Nearly 2,000 early childhood professionals from across the country will gather in Los Angeles in early December at Zero To Three's 23rd National Training Institute (NTI) to discuss how to best support the health and development of babies and toddlers. America's Pediatrician Dr. T. Berry Brazelton, a founder of Zero To Three, will open the conference as he shares his groundbreaking work in the field of infant development. The National Training Institute, held Dec. 4-7 will feature over 70 sessions that include state-of-the art research as well as best practices and innovative programs serving babies, toddlers and families.

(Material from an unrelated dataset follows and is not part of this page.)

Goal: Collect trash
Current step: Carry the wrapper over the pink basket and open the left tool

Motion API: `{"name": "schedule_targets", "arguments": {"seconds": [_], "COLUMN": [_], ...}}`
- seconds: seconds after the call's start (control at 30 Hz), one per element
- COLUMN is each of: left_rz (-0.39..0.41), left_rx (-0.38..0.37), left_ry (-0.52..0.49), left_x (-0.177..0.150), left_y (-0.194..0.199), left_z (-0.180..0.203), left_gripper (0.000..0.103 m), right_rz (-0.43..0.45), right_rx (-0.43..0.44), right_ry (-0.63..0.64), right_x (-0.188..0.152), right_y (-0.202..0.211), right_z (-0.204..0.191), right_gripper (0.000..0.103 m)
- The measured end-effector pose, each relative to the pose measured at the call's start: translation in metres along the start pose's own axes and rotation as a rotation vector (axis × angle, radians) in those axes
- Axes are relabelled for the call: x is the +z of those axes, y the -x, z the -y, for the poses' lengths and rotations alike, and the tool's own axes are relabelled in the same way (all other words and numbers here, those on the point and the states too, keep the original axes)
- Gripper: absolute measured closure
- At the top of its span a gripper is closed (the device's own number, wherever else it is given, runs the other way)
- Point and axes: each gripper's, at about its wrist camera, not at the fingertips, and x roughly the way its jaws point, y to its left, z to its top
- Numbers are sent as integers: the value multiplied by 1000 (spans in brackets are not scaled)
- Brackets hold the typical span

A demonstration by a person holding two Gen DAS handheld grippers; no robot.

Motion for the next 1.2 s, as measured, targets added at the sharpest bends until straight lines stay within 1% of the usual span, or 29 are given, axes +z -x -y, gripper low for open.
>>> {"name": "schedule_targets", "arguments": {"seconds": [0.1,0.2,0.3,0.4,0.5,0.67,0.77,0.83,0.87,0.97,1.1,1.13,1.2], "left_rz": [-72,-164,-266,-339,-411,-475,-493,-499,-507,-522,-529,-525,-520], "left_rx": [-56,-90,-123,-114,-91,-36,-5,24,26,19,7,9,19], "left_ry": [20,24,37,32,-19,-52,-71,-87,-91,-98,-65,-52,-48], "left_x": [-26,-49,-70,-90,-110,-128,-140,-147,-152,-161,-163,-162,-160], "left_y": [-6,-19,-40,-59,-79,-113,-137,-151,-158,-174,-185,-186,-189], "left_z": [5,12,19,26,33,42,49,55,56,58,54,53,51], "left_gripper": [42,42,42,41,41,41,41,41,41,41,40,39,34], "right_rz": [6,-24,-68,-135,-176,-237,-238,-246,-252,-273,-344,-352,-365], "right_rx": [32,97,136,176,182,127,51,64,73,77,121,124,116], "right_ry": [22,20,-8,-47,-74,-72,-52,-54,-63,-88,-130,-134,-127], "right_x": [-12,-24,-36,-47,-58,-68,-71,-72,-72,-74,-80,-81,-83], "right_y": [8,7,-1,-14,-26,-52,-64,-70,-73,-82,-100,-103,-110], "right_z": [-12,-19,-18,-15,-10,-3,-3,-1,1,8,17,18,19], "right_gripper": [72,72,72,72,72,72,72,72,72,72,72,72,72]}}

Over 30 sessions this year will include presentations by California early childhood development experts, including:

  • The 4th Trimester: A Novel Paradigm for Calming Fussy Babies and Promoting Sleep- Is it really gas making that newborn cry?    Session presenter argues that it is not gas that causes colic but a "missing 4th trimester" and, that infants are not fully prepared to enter the world.    He will describe a new "calming" reflex and five steps to trigger it to soothe fussy infants and encourage sleep. The presenter Harvey N. Karp, MD, FAAP, The Happiest Baby, Los Angeles, CA
  • Ghosts and Angels in the Nursery: Repairing the Effect of Stress and Trauma in Infancy-Despite a popular misconception, even the youngest babies can experience stress and trauma from their environment and interactions with others. This session will discuss research and treatment for the effectiveness of child-parent psychotherapy for mental health disturbances in the first 5 years of life. Presenters: Alicia F. Lieberman, PhD, and Patricia Van Horn, PhD, University of California, San Francisco
  • Immigration: Supporting Newcomer Families With Young Children -- The demographics of families in America are rapidly changing. Consequently, many early childhood programs are faced with growing need to serve families and children of diverse immigrant backgrounds but may lack the knowledge and resources to best do so. This session will highlight trends in immigration and ways to improve response around culture and early development. Presenters: Manuel Pastor, PhD, University of Southern California; Dina C. Castro, PhD, University of North Carolina, Chapel Hill, NC; Marlene Zepeda, PhD, California State University, Los Angeles, CA
  • The Birth of Social Intelligence: How Infants Learn About the Minds of Others - Research over the past 20 years reveals a new look at the psychological sophistication of infants and toddlers. Presenter describes how these new discoveries portray the first two years of life as foundational to the growth of social understanding in the years to come. Presenter: Alison Gopnik, PhD, University of California, Berkeley, CA
  • Depression in the Family System: Emerging Issues and Best Practices in Working With Culturally Diverse Families -- Presenters will discuss the effects of depression in family systems during the postpartum, infant and toddler years. They will address identification of and treatment options, including cultural variations and responses to treatment. Marva Lewis, PhD, Tulane University, New Orleans, LA; Jean Miranda, UCLA, Los Angeles, CA; Sandy Wolkoff, LCSW-R, North Shore Child and Family Guidance Center, Glen Head, NY; William Beardslee, MD, Children's Hospital, Boston, MA

Early childhood professionals can register on-line at http://www.zttnticonference.org. The NTI will be held at the Westin Bonaventure Hotel, 404 S. Figueroa Street, Los Angeles. Reporters who want to attend the conference, talk to presenters or receive audiotapes of the sessions should contact Lynette Ciervo or Tom Salyers at 202-638-1144.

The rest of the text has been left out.